1. Let a home that is no longer your main residence
When you sell a home that has always been your main residence since the day you bought it, the main residence relief ensures no CGT is payable on any gain.This relief extends for 18 months after you move out of the property so that owners who struggle to sell are not penalised.
Property owners who have moved to a new main residence but have yet to sell their former home should consider their position carefully. If the property is not to be sold within the 18 month period, letting it can help to minimise CGT exposure. When your former home is let to a tenant, you should be entitled to a further type of main residence relief for let periods. A time apportionment calculation is carried out looking at the whole period you owned the property.
Relief for the letting period is limited to the lower of either that part of the gain for the periods it was your main residence or £40,000.
2. Use past capital losses
Capital losses arising in the year are deducted from gains before net gains are reduced by the annual exemption or any entrepreneurs' relief (ER) due. Crystallising a loss that wastes the annual gains exemption should be avoided. Once losses have been claimed on your tax return, any losses that are not set against gains in the same year can be carried forward indefinitely to be set against capital gains in future tax years to reduce your potential CGT liabilities, but remember no relief will be given unless the loss is claimed on your tax return.
3. Use annual exemptions
Everyone can realise capital gains up to the £11,700 annual exemption tax free in 2018/19 and £12,000 inn 2019/20. The exemption is available to each individual, including minor children but any exemption unused in a year cannot be carried forward.
Married couples and civil partners can transfer assets between them on a no gain/no loss basis and such transfers should be considered to ensure that the annual exemption can be fully used. In addition, if one spouse or civil partner is a higher rate taxpayer but the other will not have used his or her basic rate band in full, similar transfers should be considered to ensure that at least some of any taxable gain is liable at 10% rather than 20%. As always, it is important to ensure that any such transfer is outright and unconditional
4. Use paper loss to reduce CGT but retain investment
Whilst 'bed and breakfasting' of shares is, in general, not effective for tax purposes, where your rate of CGT is unlikely to vary in future years, it may still be possible to crystallise gains to mop up losses.

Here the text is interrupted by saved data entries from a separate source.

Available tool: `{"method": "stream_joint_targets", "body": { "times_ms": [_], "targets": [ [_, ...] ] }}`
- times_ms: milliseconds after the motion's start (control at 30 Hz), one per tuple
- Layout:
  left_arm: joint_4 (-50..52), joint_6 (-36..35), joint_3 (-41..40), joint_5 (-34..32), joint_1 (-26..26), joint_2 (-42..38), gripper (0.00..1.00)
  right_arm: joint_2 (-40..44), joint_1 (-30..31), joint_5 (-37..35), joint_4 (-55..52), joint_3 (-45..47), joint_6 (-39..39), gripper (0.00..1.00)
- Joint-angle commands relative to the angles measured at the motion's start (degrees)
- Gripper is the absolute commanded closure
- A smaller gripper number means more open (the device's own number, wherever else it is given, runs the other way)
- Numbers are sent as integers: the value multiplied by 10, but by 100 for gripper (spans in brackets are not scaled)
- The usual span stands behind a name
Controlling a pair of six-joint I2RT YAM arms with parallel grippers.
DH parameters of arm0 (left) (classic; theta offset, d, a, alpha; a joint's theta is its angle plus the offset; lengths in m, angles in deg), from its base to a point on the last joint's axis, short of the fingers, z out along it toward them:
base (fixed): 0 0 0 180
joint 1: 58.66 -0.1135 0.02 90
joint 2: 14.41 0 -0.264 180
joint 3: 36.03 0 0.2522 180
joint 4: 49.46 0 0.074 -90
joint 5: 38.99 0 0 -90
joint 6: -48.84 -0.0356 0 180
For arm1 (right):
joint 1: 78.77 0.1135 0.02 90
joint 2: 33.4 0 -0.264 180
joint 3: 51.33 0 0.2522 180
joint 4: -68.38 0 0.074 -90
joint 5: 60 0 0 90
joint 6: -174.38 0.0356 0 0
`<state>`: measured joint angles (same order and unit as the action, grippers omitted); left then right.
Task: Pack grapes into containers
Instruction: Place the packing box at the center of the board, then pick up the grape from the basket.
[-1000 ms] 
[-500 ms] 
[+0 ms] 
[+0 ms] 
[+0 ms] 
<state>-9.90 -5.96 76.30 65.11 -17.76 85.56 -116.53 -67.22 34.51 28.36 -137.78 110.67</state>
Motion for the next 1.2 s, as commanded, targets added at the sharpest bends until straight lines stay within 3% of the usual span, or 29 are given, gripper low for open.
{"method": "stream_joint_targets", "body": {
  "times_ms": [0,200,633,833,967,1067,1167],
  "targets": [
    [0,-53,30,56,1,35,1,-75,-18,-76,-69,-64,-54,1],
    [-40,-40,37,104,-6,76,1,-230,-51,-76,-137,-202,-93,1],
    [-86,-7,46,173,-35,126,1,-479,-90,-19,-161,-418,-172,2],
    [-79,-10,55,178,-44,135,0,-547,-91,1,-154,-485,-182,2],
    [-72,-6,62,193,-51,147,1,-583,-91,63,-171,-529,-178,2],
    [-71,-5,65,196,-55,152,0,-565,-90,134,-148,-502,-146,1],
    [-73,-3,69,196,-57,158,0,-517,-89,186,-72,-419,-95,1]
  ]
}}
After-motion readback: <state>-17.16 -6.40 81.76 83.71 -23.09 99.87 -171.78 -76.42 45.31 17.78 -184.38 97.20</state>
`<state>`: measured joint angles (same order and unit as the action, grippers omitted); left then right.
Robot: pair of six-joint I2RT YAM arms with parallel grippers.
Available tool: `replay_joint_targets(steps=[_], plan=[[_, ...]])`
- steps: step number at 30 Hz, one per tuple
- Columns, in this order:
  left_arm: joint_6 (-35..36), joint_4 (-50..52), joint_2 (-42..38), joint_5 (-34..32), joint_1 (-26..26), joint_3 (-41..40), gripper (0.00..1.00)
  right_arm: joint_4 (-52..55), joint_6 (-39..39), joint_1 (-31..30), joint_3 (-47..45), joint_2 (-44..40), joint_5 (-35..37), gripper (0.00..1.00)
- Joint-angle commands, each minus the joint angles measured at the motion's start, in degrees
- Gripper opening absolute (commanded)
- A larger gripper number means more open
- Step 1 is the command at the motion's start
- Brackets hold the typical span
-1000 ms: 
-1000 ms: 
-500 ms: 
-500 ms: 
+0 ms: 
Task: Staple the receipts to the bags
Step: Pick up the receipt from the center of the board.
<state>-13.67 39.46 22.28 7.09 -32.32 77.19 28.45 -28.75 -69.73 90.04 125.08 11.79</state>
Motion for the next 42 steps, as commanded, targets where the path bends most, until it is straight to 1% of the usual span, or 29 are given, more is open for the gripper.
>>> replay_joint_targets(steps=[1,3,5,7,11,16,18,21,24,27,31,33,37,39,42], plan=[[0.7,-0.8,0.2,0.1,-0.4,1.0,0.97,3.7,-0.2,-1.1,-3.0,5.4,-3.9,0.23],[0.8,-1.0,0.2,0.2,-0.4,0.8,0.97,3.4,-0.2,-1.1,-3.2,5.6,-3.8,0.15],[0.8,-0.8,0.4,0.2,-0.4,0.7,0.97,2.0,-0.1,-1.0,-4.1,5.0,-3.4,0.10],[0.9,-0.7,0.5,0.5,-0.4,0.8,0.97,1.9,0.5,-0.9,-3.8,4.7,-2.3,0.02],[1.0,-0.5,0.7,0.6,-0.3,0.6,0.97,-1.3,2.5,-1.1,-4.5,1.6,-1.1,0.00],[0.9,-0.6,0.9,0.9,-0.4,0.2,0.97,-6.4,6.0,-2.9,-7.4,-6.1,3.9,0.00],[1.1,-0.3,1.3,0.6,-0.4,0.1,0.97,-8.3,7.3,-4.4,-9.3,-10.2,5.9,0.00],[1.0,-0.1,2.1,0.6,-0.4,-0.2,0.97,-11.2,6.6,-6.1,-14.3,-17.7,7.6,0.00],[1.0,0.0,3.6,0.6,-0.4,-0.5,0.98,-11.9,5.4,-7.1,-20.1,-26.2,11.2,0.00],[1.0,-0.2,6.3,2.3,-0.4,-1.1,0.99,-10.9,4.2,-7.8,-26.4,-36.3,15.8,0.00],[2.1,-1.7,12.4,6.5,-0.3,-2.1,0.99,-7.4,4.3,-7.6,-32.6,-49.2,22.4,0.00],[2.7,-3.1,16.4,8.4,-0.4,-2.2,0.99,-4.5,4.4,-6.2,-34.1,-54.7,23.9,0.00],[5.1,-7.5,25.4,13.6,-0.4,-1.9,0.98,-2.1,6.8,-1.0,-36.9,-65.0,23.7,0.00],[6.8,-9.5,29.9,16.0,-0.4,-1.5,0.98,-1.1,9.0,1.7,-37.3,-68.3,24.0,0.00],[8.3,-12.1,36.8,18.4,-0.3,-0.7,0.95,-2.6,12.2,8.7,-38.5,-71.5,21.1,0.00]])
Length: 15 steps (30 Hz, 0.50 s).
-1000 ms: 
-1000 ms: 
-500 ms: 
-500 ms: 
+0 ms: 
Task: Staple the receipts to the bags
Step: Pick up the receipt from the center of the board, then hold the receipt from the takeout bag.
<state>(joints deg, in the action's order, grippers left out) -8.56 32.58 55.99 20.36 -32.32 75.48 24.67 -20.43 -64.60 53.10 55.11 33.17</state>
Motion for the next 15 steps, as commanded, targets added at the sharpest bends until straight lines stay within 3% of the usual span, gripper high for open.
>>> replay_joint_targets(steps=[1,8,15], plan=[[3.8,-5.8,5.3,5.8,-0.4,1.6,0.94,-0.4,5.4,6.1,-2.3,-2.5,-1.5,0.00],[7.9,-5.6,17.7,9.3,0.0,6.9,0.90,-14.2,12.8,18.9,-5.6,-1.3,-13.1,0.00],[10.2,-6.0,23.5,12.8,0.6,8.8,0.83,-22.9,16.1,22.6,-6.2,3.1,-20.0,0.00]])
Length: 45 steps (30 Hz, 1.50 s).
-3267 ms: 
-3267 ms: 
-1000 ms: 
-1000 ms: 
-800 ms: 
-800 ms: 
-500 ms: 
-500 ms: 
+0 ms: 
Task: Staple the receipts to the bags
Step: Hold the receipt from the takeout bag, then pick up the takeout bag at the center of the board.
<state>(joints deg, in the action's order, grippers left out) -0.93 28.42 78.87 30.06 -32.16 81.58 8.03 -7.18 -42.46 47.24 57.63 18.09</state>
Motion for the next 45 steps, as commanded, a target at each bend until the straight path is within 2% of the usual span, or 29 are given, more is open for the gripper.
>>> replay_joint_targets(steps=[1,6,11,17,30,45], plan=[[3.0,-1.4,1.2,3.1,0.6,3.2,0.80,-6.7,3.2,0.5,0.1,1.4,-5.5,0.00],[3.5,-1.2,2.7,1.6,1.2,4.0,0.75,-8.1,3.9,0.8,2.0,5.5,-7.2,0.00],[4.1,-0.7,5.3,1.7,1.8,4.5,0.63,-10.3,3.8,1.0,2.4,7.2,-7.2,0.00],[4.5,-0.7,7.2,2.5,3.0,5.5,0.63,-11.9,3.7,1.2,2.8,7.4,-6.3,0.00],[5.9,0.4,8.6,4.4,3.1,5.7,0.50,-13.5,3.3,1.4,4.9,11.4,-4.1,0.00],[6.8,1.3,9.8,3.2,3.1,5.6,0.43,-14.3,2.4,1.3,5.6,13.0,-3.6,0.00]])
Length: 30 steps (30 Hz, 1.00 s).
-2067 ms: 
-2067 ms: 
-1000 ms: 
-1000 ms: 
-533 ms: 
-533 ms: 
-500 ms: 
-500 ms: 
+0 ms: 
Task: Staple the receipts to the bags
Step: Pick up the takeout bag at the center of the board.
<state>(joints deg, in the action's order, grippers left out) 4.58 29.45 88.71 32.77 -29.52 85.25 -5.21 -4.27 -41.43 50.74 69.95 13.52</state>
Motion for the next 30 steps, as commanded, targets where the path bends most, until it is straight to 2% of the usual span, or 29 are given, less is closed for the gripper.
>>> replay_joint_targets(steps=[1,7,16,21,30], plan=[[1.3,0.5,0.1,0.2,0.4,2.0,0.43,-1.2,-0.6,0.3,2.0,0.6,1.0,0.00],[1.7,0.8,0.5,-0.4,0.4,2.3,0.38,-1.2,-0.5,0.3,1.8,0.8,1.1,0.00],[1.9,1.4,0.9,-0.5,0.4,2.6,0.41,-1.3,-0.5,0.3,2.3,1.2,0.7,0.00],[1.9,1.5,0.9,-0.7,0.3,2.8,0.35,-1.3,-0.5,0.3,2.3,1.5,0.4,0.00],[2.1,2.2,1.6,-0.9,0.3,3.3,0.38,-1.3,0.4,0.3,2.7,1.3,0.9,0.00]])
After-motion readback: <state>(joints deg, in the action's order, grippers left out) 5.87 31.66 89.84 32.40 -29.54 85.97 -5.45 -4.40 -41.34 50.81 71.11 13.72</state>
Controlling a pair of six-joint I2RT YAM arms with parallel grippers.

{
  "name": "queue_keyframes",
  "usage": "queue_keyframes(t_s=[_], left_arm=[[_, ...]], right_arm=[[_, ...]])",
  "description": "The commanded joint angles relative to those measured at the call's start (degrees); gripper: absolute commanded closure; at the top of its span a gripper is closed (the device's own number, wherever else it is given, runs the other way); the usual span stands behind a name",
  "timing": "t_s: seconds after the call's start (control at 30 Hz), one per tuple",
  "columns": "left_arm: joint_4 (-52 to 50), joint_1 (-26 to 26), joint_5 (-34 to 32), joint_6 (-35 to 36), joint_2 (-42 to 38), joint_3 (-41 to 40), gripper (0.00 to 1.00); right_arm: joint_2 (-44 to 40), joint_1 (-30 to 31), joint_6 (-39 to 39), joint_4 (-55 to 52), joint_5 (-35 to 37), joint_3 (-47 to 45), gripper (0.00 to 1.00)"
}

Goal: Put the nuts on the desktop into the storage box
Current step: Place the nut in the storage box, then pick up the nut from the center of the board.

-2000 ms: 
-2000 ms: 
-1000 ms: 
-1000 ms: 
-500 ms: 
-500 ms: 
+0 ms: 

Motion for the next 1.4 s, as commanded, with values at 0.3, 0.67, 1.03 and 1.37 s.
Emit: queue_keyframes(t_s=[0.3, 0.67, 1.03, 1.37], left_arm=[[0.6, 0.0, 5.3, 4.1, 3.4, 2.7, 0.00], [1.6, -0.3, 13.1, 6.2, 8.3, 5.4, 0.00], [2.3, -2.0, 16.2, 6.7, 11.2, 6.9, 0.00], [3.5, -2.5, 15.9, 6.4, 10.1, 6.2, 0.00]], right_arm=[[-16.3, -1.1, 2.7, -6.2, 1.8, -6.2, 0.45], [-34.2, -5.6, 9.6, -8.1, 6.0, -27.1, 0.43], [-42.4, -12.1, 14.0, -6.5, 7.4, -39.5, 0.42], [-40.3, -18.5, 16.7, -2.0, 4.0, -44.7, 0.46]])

This could be achieved by a sale followed by a repurchase after 30 days or immediately by an individual's spouse or civil partner, or within an ISA or trust.
Alternatively, the balance of a portfolio of quoted shares can be maintained by selling shares in one company, crystallising either a gain or loss, and reinvesting in another company in the same sector.
5. Use investors’ relief and pay only 10% CGT
Investors’ relief (IR) will offer a 10% CGT rate on gains and a lifetime gain limit of £10m will apply (a completely separate limit to ER).
It will only apply to shares subscribed for by individuals themselves (or their spouse or civil partner). If the investor (or anyone connected with them) is an employee or paid officer of the company, the investment will not qualify for IR. However, an unpaid director (eg a ‘business angel’) can still qualify.
Finally, the shares must be ordinary shares that have been subscribed for and fully paid in cash and held for at least three years from 6 April 2016 (we understand that ordinary shares purchased when taking up a rights issue will normally qualify as ‘subscribed’ for). There are no rules relating to the number of shares held but the company must be a trading company or the holding company of a trading group (eg a property letting company would not qualify as it is classed as an investment business).
6. Aim for entrepreneurs' relief to pay only 10% CGT
For disposals of businesses or business assets, entrepreneurs' relief (ER) may be available on the first £10 million of an individual's lifetime qualifying gains meaning that CGT is suffered at a rate of only 10%. Any excess is taxed at 20% (with some taxed at 10% for those on low incomes in the tax year of disposal). As with most reliefs, there are a number of qualifying conditions to be met. The relief is intended to benefit business owners and can be given on the sale of a qualifying business or shares in a qualifying business (you must have held over 5% of the shares and voting rights for at least 12 months).
Shares acquired through a qualifying enterprise management incentive plan can also qualify and there is no need to have a 5% holding.
It is vital to check that the asset qualifies for the relief before any disposal is made – remedial action to secure the 10% rate can only be taken before a disposal.